* ASSIGNED TASK: Within the listing below, please copy exactly the lines between the line holding "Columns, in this" and the line holding "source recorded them", inclusive.

* SOURCE MATERIAL:
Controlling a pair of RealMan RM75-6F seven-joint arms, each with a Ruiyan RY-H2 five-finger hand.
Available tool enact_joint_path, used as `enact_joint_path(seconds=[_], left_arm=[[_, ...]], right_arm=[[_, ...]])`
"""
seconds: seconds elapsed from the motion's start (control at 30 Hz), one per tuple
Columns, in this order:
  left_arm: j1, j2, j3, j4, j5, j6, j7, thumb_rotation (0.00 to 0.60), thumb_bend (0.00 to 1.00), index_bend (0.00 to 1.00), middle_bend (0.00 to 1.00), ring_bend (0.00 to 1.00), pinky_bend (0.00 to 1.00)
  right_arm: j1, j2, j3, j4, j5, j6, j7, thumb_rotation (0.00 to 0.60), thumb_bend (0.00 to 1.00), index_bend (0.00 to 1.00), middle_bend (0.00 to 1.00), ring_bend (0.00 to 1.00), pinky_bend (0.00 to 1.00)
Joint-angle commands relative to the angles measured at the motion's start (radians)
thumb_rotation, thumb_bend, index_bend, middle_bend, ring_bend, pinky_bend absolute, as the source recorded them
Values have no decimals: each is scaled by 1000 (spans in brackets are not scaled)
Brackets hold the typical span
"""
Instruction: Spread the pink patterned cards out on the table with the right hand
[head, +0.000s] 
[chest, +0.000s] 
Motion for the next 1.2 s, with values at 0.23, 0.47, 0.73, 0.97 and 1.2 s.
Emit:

* SOLUTION FOR THIS TASK:
Columns, in this order:
  left_arm: j1, j2, j3, j4, j5, j6, j7, thumb_rotation (0.00 to 0.60), thumb_bend (0.00 to 1.00), index_bend (0.00 to 1.00), middle_bend (0.00 to 1.00), ring_bend (0.00 to 1.00), pinky_bend (0.00 to 1.00)
  right_arm: j1, j2, j3, j4, j5, j6, j7, thumb_rotation (0.00 to 0.60), thumb_bend (0.00 to 1.00), index_bend (0.00 to 1.00), middle_bend (0.00 to 1.00), ring_bend (0.00 to 1.00), pinky_bend (0.00 to 1.00)
Joint-angle commands relative to the angles measured at the motion's start (radians)
thumb_rotation, thumb_bend, index_bend, middle_bend, ring_bend, pinky_bend absolute, as the source recorded them

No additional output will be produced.